-- Task description --
Once you reach the line containing "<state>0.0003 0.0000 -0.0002" in the data below, restate each line word for word up to and including the one containing "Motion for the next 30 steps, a".

*** Opening Records shown ***

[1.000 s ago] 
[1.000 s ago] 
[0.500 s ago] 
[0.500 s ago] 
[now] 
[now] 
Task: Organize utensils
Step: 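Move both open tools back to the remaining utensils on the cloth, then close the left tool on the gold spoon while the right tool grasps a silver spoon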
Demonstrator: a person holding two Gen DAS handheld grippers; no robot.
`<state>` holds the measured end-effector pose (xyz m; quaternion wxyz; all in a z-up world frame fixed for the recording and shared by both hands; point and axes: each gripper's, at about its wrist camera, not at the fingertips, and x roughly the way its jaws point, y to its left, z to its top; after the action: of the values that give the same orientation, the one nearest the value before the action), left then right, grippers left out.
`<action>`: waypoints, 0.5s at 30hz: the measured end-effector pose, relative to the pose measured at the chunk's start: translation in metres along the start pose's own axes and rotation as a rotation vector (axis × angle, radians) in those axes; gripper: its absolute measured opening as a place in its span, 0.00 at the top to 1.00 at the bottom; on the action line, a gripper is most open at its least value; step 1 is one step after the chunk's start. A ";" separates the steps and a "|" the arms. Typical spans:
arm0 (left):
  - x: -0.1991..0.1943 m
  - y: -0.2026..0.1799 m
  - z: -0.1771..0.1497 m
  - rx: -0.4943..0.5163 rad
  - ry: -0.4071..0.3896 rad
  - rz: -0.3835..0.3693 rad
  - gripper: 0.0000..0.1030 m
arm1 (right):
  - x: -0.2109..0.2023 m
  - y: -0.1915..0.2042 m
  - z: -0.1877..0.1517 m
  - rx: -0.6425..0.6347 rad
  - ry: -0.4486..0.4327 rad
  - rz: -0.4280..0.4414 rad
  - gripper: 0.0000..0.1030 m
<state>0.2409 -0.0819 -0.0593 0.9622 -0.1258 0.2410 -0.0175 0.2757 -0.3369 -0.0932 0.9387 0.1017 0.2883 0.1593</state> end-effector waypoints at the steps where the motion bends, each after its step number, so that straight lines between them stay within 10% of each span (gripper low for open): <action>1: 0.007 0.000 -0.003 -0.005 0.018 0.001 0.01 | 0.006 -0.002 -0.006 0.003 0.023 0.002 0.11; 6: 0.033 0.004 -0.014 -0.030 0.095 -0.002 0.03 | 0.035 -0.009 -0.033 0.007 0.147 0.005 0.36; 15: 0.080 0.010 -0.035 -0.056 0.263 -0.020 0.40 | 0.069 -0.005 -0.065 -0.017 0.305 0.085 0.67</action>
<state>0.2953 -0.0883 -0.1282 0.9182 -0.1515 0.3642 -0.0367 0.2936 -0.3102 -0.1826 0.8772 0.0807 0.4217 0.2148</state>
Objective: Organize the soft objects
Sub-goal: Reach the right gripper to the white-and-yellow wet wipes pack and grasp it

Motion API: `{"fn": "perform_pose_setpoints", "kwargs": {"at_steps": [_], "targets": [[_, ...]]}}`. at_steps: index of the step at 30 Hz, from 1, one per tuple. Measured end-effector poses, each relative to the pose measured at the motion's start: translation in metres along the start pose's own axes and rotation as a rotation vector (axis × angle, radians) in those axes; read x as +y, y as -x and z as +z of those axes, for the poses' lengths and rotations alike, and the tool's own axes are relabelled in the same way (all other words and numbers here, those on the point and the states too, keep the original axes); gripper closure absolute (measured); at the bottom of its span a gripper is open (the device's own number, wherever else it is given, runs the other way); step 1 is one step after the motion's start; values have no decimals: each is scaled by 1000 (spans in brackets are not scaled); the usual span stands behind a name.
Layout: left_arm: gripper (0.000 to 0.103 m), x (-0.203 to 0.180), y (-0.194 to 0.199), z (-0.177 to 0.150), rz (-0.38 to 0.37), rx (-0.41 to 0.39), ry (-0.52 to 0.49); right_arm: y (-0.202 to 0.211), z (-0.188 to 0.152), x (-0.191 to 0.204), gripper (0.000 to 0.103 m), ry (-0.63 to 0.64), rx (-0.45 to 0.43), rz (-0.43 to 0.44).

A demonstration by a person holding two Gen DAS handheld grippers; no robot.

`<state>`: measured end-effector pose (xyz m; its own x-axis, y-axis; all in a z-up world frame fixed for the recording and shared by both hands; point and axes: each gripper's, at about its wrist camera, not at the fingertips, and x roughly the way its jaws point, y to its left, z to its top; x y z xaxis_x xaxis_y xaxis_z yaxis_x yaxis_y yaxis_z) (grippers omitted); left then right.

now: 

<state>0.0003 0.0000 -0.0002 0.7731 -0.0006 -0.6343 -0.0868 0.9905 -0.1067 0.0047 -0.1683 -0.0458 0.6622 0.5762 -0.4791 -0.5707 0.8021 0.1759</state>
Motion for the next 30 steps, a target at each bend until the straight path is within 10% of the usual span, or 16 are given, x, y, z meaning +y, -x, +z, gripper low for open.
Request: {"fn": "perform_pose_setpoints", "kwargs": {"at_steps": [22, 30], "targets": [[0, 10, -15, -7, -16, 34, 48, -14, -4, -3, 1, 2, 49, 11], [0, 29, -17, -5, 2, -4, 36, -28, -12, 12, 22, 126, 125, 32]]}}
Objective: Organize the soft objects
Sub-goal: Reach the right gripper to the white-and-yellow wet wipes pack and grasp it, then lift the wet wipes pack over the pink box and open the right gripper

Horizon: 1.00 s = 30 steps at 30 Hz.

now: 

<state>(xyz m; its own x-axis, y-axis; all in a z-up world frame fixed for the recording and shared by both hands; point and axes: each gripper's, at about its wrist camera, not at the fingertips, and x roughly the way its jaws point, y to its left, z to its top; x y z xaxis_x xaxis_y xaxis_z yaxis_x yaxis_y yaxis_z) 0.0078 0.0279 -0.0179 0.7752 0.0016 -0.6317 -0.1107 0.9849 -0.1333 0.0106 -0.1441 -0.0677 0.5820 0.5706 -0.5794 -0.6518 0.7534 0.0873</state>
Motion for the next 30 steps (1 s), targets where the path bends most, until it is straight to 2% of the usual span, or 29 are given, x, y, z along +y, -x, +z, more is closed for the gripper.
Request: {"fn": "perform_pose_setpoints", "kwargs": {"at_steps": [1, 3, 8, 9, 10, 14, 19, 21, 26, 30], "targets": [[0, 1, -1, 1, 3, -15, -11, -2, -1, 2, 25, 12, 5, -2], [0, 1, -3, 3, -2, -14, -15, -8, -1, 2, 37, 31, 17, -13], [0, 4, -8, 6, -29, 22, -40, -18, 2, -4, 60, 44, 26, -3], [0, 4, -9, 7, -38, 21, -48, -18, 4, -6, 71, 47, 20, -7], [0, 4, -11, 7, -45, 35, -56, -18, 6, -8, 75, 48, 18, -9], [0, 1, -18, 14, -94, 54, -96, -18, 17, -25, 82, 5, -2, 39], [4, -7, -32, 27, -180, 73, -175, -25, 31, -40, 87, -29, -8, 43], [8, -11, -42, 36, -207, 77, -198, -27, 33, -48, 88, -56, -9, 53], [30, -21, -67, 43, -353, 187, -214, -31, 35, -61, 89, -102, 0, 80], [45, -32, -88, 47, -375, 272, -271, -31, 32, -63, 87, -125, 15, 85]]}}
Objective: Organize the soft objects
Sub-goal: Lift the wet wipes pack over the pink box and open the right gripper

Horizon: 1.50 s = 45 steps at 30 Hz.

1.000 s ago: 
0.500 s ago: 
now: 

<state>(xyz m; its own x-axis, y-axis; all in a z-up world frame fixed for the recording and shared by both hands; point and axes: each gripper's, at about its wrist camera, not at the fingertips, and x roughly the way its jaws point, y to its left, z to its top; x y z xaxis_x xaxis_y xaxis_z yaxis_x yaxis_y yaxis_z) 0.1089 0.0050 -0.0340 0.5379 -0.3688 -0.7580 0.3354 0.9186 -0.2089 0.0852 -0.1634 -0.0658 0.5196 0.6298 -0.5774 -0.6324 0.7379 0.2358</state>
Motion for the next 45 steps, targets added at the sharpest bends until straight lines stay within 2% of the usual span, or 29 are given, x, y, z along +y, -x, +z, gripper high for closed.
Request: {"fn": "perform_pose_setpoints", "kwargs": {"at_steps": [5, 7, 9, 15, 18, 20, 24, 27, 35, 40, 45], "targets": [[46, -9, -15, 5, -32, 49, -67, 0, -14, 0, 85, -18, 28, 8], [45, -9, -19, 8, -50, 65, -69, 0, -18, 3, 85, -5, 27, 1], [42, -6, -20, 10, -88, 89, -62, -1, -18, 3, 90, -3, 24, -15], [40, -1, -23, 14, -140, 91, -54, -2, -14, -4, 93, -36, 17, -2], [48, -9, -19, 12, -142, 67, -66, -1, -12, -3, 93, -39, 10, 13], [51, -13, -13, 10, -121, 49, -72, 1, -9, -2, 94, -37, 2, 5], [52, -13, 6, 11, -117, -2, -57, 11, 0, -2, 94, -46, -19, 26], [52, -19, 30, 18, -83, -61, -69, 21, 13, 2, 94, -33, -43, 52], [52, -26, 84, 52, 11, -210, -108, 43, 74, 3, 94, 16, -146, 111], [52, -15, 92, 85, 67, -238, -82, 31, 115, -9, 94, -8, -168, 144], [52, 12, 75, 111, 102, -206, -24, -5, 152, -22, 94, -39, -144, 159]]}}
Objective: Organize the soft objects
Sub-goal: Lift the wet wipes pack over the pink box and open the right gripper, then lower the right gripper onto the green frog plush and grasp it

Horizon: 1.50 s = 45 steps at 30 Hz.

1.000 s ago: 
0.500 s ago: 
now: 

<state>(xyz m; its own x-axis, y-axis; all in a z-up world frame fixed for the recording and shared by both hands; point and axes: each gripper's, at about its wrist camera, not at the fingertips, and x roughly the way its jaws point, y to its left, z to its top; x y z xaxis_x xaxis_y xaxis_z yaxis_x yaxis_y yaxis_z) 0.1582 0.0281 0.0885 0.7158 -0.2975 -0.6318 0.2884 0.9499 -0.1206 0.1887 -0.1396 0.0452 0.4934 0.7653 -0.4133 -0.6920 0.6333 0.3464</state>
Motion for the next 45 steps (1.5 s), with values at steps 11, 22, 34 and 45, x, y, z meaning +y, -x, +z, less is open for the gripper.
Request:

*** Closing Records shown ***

-- Solution to the problem --
<state>0.0003 0.0000 -0.0002 0.7731 -0.0006 -0.6343 -0.0868 0.9905 -0.1067 0.0047 -0.1683 -0.0458 0.6622 0.5762 -0.4791 -0.5707 0.8021 0.1759</state>
Motion for the next 30 steps, a target at each bend until the straight path is within 10% of the usual span, or 16 are given, x, y, z meaning +y, -x, +z, gripper low for open.

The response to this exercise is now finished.